Thursday, 8 October 2015

Balance Training: What Your Workout Routine Has Been Missing

March 1933:  Balancing on one hand and one leg, soldiers doing physical training at an army vocational training camp at Aldershot, Hampshire.  (Photo by Fox Photos/Getty Images)

March 1933: Balancing on one hand and one leg, soldiers doing physical training at an army vocational training camp at Aldershot, Hampshire. (Photo by Fox Photos/Getty Images)
Fox Photos/Getty Images
They say life is a balancing act. In fact, our entire lives depend on a certain level of balance — be it by juggling our personal and professional lives, or figuring out a workout routine that marries the perfect level of strength training with the ideal amount of cardio. It’s all about balance; and what better way to develop a more perfect sense of balance than through balance training?

Balance training incorporates a number of weird tools — large, inflatable balls, balance boards, etc. — all to help you work on your stability. What you’re truly training your body to do, through balance training, is to properly navigate and manipulate the dimensions of your body through space. It develops your coordination, and helps teach your muscles to communicate when interacting with your environment.
Say you find yourself in a position where, for whatever reason, you need to navigate some tricky footing (crossing a log-bridge over a stream, field sobriety test?). If you haven’t had any sort of balance exercises since playing hopscotch as a kid, your body’s physical systems will probably have a hard time dealing with it.
It’s like riding a bike for the first time after a long hiatus; you’ll remember how to do it, but you can be damn sure it’ll be a shaky ride for the first few minutes.
Balance is one of the key components in building muscle symmetry as well. Think about when you’re lifting weights — even the bench press is an act of balance, as you need both arms to simultaneously work to push the weight away from your chest. This balancing act requires the coordination and balance of both sides of your body, in unison.
Adding some balance exercises to your routine isn’t all that difficult, either. The exercises themselves are incredibly simple, and many can be incorporated into a cool-down period.
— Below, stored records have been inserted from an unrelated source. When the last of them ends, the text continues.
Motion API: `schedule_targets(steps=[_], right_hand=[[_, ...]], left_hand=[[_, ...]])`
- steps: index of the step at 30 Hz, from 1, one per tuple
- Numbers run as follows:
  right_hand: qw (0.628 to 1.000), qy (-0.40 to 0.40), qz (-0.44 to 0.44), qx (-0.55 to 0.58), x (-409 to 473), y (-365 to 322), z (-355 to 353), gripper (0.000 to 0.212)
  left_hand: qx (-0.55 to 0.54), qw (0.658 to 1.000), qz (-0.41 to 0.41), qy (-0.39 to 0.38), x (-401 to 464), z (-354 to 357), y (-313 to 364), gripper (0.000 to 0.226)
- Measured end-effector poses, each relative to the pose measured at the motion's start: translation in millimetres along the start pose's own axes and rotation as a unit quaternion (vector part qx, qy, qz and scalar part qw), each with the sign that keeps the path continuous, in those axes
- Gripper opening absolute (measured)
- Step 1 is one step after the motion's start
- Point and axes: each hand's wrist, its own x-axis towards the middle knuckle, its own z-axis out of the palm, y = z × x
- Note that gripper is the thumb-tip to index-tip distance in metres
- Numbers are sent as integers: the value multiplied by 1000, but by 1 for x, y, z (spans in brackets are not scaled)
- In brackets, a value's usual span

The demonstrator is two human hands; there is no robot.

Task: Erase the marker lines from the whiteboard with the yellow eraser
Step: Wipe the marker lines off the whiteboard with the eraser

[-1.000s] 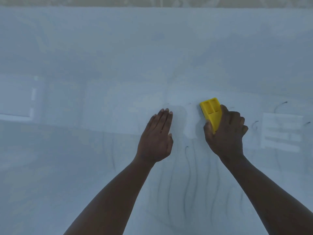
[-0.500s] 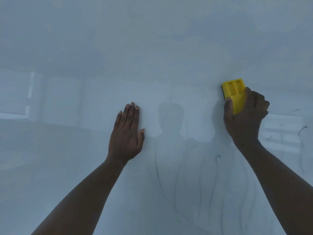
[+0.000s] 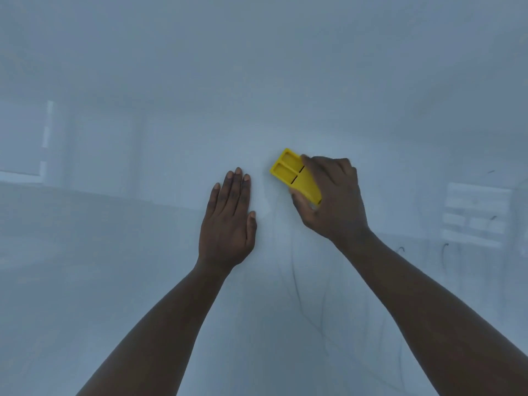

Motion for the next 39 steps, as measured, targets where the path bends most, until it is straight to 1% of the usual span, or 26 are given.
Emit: schedule_targets(steps=[6,13,17,21,24,29,31,35,39], right_hand=[[991,-76,-99,38,-58,-22,4,52],[963,-180,-181,86,-153,-39,-5,47],[941,-237,-221,93,-207,-30,-20,47],[914,-292,-267,86,-267,-8,-40,47],[896,-320,-302,63,-303,12,-56,41],[886,-312,-339,54,-307,23,-56,36],[895,-288,-337,55,-291,23,-52,38],[940,-217,-256,60,-230,23,-42,44],[967,-158,-193,48,-170,30,-41,47]], left_hand=[[-10,1000,-1,-4,-18,-1,-6,61],[2,999,-30,-13,-27,-3,2,62],[-11,999,-47,-17,-33,-4,14,62],[-23,999,-41,-22,-33,-4,30,65],[-23,999,-29,-21,-24,-3,42,66],[-26,999,-21,-18,2,-1,60,66],[-31,999,-19,-12,13,-1,67,65],[-25,1000,-1,6,40,0,77,64],[-10,999,-27,19,57,1,73,64]])
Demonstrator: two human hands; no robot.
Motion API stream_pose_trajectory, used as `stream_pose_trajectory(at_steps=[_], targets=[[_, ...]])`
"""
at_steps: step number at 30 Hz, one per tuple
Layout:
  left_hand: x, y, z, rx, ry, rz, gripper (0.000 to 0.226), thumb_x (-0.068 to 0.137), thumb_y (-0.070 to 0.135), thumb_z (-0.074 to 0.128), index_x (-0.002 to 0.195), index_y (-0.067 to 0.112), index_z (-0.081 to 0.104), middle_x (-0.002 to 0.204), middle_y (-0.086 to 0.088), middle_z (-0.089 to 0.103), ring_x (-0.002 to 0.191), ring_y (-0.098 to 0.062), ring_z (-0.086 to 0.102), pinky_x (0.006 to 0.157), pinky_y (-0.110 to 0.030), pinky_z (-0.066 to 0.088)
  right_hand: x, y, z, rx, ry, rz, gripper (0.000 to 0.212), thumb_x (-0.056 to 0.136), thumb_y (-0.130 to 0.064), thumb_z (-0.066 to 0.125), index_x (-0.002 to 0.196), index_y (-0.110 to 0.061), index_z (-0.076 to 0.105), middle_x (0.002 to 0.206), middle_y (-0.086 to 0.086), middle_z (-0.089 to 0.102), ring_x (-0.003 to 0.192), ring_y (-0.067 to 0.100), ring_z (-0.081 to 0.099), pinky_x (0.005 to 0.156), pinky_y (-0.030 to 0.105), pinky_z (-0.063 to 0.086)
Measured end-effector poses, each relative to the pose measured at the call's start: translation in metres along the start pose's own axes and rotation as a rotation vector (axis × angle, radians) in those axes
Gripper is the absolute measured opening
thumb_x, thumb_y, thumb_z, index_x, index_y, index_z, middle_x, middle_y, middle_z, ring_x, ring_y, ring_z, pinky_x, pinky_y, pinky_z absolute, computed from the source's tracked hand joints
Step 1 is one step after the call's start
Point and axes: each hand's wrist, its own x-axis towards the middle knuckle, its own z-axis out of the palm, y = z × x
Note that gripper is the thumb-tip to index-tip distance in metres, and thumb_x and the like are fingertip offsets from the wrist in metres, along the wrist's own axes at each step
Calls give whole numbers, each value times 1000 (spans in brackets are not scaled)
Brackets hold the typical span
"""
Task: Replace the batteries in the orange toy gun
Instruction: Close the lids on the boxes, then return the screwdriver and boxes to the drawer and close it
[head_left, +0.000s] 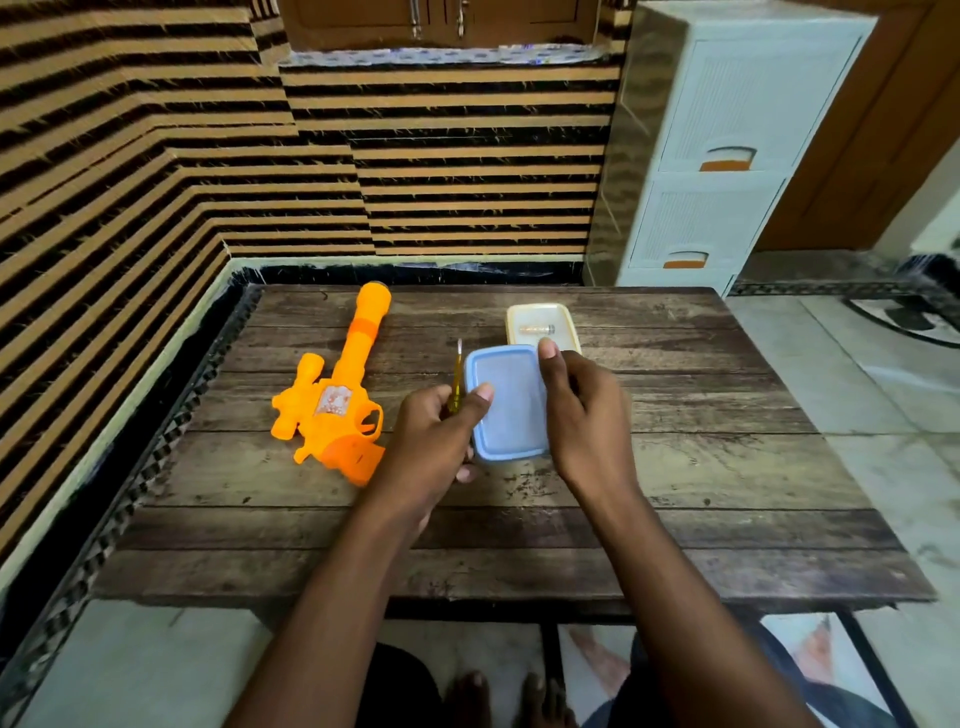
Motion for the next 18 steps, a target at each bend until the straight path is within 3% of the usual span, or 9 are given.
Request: stream_pose_trajectory(at_steps=[2, 4, 6, 7, 10, 12, 16, 18], targets=[[14, -1, -4, 11, 35, -9, 26, 101, 33, 62, 98, 8, 66, 64, 2, 50, 56, -10, 44, 42, -22, 33, 17, 14, -6, -59, 30, 11, 49, 110, -44, 48, 76, -11, 60, 69, 5, 64, 63, 21, 59, 54, 34, 39], [30, 0, -9, -8, 54, -22, 23, 101, 32, 62, 95, 10, 65, 64, 1, 49, 54, -10, 44, 40, -21, 31, 44, 35, -9, -166, 93, 68, 31, 104, -42, 56, 93, -15, 67, 88, 5, 70, 87, 23, 67, 70, 34, 53], [57, -3, -10, -33, 57, -40, 22, 102, 30, 62, 91, 11, 66, 70, -5, 52, 51, -10, 44, 39, -21, 29, 80, 61, -4, -285, 110, 175, 35, 98, -45, 63, 112, -14, 67, 109, 11, 71, 109, 31, 66, 89, 39, 55], [64, -1, -12, -50, 61, -47, 22, 101, 29, 63, 88, 13, 66, 72, -7, 53, 50, -10, 44, 39, -21, 28, 92, 68, -3, -330, 91, 224, 41, 96, -48, 64, 115, -13, 67, 113, 13, 70, 113, 33, 64, 91, 39, 53], [97, 1, -12, -98, 67, -80, 22, 101, 28, 63, 86, 12, 67, 76, -10, 54, 51, -11, 43, 39, -20, 25, 124, 94, 11, -380, -31, 330, 47, 91, -56, 66, 98, -10, 69, 103, 16, 71, 106, 37, 65, 85, 40, 50], [117, 1, -10, -108, 68, -121, 21, 100, 28, 63, 93, 10, 69, 79, -11, 56, 52, -12, 44, 38, -20, 25, 134, 100, 17, -409, -120, 379, 42, 94, -48, 69, 86, -7, 67, 93, 18, 71, 98, 38, 66, 80, 40, 52], [135, 9, -5, -76, 82, -186, 25, 99, 29, 65, 97, 4, 70, 82, -15, 57, 55, -14, 44, 39, -20, 26, 136, 86, 11, -360, -168, 480, 37, 100, -36, 67, 84, -3, 67, 87, 17, 72, 90, 35, 67, 78, 41, 53], [135, 23, -6, -56, 95, -239, 32, 98, 29, 67, 101, -2, 68, 85, -16, 55, 55, -15, 42, 40, -20, 26, 137, 73, 6, -288, -162, 554, 40, 100, -35, 68, 79, -1, 64, 81, 20, 70, 84, 38, 69, 77, 49, 57]])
For example, single-leg balances, weight shifts, or even a session of paddle boarding can get you started.
Balance is starting to catch-on, too. World-class athletes are using balance exercises now more than ever, and researchers are finding more and more positive results from balance training. A recent, in-depth article about the power of balance was recently featured in the L.A. Times, showing that the training methods are making their way into mainstream media channels.
That article also digs into how people suffering from a number of diseases or disorders — specifically those that have an impact on stability and agility — are finding welcome relief through balance training methods. Also, as people age, their sense of balance and stability starts to waver, which is a major factor in the huge number of falls seen in the over 65 population every year.
As mentioned previously, balance can be an important element in a lifting routine. But for those who focus more on running or cardio, it can be equally as beneficial. Studies have shown that runners who work balance exercises into their workout routines can lower their odds of a variety of injuries, and even improve coordination and running mechanics.
At the end of the day, the key factors to look at, when considering adding balance training to your regimen, are the overall costs and benefits. Balance exercises require little effort, and can be done literally almost anywhere — even at your desk, or while standing in line at lunch. That means the costs are very low; so low, that there’s almost no reason not to try them out.
As for the benefits, it’s clear that working on your stability can help reduce the chance of injury, improve your coordination, and prepare you for more complex exercises. Researchers do admit that there is a lot of work to be done, and a lot more avenues to be explored. But based on the current science, it looks as though working on your balance really has no down side.
So, try out some balance training moves during your next cool-down. It may help a lot more than you think — and if it doesn’t do anything for you, the most you have to lose is a few minutes of your time.